Coupling large-eddy simulations with UAV measurement through inversion technique to estimate patch-level fluxes from heterogeneous tundra landscapes

Land cover change has direct implications on natural greenhouse gas emissions, as land-atmosphere interactions are function of the changing heterogeneity of the surface. Rapidly changing ecosystems, such as the Arctic, where permafrost wetting and draining is taking place in different regions in the northern latitudes, underlines the necessity of assessing patch-level emissions of greenhouse gases to better estimate net total fluxes. In this study, we combine high-resolution modelling of the atmospheric boundary layer with inverse modelling concepts to constrain land-atmosphere exchange fluxes at local to landscape scales, and explore relationships between different land cover types within heterogeneous landscapes and the net exchange processes between surface and atmosphere. We use EULAG (EUlerian LAGrangian), an established Large-Eddy Simulation model, to simulate high-resolution flow patterns induced by heterogeneous permafrost surfaces, and apply inversion techniques to infer the fluxes of the corresponding patch type forming the mixed land cover.
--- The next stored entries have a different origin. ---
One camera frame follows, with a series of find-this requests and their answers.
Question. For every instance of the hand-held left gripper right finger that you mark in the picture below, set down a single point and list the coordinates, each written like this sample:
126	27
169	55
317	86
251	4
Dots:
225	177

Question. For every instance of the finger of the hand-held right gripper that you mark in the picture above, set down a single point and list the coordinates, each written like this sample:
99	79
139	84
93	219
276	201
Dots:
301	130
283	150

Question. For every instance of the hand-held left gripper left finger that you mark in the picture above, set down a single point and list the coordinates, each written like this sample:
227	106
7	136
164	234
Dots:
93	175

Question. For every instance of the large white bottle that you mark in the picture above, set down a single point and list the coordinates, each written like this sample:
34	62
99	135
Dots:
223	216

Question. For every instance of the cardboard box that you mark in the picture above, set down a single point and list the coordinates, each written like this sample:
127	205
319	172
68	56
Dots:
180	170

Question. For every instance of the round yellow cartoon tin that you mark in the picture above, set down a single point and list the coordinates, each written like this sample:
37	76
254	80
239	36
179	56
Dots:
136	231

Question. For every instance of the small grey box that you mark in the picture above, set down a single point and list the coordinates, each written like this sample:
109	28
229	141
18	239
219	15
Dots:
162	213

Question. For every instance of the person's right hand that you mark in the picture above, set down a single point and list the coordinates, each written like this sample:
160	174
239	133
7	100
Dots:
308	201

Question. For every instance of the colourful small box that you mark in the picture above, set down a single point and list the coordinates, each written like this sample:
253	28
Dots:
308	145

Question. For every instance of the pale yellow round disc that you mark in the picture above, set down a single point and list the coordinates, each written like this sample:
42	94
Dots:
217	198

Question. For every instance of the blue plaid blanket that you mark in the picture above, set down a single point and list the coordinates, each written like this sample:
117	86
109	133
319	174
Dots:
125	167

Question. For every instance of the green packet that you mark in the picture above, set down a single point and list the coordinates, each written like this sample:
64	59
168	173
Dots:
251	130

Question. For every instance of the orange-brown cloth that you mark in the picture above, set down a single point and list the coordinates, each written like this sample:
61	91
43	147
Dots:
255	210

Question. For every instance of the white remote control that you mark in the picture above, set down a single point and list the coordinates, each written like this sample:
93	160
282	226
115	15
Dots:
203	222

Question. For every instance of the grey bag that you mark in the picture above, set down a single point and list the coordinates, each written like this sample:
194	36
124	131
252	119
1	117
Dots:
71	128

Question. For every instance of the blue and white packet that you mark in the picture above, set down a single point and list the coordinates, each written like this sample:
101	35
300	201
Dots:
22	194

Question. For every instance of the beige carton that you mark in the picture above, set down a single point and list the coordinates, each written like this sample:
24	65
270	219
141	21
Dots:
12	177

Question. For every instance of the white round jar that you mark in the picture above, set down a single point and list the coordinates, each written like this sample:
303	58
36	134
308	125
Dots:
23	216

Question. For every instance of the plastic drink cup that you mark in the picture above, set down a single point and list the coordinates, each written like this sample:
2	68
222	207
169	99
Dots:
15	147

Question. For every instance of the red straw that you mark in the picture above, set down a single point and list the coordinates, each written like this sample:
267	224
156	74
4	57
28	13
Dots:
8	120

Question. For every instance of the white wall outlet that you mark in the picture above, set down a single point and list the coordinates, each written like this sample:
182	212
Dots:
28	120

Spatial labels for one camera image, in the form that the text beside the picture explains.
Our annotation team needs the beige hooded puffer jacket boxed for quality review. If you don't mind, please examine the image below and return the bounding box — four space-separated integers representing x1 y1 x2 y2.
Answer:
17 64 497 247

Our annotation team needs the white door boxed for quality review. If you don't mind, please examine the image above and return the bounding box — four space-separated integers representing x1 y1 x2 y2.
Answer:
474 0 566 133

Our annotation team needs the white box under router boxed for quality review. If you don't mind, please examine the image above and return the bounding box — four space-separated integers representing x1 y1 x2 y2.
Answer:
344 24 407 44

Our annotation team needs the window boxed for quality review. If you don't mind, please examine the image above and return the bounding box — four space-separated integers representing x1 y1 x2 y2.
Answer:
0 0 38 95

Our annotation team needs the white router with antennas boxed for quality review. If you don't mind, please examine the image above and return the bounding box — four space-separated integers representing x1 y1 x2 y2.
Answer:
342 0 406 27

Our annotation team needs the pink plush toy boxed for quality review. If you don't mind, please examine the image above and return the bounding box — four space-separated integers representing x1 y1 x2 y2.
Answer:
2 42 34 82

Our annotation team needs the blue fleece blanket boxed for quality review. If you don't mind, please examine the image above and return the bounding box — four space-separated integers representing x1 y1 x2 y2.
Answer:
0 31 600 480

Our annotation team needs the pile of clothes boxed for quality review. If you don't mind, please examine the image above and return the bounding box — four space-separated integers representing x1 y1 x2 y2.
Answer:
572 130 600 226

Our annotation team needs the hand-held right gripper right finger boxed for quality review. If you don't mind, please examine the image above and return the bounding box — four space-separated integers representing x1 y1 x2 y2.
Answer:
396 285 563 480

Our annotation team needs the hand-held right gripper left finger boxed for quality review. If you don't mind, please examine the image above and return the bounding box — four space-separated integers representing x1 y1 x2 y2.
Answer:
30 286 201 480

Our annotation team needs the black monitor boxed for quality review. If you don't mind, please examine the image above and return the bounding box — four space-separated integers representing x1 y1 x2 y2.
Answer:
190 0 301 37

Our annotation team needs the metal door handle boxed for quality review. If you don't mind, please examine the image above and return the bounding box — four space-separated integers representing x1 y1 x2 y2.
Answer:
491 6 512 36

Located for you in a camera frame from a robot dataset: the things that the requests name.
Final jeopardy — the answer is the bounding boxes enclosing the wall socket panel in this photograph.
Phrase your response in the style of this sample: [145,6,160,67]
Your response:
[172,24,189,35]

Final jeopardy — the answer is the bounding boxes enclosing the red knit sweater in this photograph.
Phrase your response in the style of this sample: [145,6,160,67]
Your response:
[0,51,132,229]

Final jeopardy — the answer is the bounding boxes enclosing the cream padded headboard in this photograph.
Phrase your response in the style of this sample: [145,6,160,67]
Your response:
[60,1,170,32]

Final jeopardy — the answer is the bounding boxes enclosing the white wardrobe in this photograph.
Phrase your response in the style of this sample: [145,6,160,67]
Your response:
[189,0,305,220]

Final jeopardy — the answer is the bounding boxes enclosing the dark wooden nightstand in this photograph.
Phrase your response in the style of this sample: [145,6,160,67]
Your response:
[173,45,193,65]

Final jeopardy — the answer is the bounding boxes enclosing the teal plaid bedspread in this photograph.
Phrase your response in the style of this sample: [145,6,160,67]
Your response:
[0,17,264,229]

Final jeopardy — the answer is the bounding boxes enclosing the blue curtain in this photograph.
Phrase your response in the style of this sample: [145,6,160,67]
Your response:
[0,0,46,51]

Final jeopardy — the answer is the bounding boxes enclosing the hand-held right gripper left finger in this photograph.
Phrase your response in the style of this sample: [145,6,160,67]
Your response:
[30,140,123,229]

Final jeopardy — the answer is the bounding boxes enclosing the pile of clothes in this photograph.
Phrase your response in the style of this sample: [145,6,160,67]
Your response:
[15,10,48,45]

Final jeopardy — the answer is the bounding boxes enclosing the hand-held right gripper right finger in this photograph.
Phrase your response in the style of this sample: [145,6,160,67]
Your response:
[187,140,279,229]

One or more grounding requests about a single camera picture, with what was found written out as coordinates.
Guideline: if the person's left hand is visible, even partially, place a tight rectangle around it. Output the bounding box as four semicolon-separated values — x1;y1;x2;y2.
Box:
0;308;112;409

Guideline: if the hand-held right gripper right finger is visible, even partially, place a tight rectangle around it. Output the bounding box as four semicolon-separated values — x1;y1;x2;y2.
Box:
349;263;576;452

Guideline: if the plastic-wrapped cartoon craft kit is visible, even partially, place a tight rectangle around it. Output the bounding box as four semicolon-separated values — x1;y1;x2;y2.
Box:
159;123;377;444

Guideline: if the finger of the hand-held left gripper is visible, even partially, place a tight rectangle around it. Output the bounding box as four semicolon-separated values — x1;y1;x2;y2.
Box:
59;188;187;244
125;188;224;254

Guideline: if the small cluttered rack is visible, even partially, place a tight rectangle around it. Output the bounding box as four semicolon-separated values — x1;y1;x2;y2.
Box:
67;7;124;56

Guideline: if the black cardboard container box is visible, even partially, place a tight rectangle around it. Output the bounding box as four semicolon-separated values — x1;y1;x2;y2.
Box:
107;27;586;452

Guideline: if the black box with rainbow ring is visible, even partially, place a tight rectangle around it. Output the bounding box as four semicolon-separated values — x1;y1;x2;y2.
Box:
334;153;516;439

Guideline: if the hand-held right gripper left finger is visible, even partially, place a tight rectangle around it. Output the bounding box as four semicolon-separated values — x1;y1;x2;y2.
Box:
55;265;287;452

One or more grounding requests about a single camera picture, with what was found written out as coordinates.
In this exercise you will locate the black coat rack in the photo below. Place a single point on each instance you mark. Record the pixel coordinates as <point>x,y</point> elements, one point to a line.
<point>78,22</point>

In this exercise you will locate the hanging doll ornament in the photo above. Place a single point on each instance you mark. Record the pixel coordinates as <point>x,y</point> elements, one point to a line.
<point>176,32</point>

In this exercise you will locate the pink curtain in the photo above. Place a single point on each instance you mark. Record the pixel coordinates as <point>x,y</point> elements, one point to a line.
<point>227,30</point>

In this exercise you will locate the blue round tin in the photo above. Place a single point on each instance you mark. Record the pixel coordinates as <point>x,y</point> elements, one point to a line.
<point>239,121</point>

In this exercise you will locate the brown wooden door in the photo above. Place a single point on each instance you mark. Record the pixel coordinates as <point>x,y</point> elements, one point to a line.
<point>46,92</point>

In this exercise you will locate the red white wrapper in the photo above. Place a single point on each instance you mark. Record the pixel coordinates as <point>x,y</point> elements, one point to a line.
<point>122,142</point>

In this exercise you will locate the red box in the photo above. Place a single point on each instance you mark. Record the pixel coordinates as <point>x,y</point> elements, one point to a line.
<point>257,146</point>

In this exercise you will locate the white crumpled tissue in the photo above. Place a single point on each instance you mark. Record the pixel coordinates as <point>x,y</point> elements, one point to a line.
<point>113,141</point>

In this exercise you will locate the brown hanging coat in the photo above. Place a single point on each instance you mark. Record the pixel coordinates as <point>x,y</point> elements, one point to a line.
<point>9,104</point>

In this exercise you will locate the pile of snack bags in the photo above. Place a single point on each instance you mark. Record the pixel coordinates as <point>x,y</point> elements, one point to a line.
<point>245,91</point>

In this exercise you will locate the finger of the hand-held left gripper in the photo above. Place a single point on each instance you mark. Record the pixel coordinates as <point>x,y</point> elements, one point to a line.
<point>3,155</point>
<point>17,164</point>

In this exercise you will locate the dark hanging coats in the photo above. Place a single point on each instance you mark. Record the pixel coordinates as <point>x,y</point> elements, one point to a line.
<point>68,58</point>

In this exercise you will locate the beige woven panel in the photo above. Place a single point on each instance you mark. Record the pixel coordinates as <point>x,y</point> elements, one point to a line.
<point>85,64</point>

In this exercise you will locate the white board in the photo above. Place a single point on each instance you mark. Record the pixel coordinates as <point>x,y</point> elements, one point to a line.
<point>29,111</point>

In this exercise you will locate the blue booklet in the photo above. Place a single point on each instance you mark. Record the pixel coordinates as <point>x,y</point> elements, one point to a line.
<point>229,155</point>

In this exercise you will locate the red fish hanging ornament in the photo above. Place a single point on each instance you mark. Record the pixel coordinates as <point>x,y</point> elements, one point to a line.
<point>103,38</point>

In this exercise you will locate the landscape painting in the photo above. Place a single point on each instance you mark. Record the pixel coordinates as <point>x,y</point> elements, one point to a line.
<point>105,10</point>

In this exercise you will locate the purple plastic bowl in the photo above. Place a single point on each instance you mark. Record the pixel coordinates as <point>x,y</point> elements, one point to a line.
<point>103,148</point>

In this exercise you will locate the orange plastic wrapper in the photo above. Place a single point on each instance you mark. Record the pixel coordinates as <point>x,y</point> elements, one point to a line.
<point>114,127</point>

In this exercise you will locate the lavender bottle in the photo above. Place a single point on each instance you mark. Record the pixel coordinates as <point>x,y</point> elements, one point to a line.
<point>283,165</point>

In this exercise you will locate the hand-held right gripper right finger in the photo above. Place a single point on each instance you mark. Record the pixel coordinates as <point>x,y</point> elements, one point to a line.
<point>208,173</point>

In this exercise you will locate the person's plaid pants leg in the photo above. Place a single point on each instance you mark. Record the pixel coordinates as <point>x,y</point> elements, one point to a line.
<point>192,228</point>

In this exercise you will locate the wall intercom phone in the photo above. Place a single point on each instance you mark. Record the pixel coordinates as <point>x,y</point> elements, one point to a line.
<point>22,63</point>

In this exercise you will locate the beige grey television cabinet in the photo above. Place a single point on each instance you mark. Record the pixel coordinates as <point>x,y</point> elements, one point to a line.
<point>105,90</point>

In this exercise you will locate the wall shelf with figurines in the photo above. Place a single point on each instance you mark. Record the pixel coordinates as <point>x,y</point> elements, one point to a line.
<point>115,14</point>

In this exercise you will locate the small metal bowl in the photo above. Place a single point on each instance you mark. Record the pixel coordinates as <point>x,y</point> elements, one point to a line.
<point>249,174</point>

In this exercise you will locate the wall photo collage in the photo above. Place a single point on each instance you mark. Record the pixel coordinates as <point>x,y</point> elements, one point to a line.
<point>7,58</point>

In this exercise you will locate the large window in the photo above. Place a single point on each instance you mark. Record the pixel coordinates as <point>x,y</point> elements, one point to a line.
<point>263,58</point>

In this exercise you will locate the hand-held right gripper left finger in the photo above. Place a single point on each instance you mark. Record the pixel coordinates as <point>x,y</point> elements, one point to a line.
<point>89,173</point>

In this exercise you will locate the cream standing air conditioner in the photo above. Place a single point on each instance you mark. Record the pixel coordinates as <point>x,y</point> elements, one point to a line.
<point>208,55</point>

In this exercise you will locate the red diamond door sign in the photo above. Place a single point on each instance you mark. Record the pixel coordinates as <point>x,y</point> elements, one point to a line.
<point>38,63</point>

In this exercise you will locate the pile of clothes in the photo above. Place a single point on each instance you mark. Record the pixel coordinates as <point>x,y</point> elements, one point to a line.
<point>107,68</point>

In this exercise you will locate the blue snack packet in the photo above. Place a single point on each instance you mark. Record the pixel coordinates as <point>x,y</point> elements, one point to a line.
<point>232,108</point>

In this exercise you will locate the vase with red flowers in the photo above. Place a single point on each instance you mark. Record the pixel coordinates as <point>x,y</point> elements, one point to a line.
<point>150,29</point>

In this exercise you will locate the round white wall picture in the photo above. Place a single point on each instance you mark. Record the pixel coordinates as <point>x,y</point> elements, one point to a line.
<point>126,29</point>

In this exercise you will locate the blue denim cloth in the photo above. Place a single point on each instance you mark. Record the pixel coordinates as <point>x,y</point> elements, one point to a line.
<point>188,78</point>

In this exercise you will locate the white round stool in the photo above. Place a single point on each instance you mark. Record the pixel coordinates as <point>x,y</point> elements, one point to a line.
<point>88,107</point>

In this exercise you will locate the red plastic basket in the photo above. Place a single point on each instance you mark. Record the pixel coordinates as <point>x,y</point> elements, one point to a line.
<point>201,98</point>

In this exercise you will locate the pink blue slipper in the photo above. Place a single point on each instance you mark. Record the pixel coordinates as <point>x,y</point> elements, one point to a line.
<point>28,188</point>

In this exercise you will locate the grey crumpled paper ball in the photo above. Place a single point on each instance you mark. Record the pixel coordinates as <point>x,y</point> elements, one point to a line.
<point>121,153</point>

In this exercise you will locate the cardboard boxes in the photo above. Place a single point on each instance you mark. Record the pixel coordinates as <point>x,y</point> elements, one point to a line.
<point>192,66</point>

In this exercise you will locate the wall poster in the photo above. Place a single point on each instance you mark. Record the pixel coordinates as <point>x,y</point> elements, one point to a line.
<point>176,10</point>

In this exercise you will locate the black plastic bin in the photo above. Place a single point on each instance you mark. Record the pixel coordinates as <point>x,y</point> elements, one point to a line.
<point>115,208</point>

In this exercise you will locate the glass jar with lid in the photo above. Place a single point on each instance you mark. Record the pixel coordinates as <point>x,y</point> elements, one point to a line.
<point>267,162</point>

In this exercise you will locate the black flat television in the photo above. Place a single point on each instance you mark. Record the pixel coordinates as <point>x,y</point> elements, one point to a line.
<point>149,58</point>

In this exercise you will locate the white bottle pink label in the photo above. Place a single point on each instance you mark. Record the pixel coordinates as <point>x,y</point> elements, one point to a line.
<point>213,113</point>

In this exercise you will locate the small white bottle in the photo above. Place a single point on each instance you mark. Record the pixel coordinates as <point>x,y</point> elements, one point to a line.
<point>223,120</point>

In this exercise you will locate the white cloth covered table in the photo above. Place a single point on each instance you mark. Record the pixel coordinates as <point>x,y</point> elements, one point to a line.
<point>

Uncrewed Aerial Vehicles (UAV)-based grid surveys of gas concentrations are used to benchmark the spatial variability of modeled concentrations using EULAG, where we optimize for surface fluxes associated with each patch. We present a case study at Stordalen Mire in subarctic Sweden, where we use UAV measurements of methane and carbon dioxide mole fractions, and implement this inversion method to differentiate the flux rate signatures from different patch types, namely palsa, bog, and lakes. The inferred fluxes were validated with patch-level chamber measurements of methane and carbon dioxide. Our model evaluation shows a good match between modeled and observed concentrations while the resulting patch-level fluxes agree with the observed fluxes from chamber measurements. Our novel technique shows promising results in inferring patch type flux heterogeneity while facilitating the application of inversion methods to high resolution atmospheric models.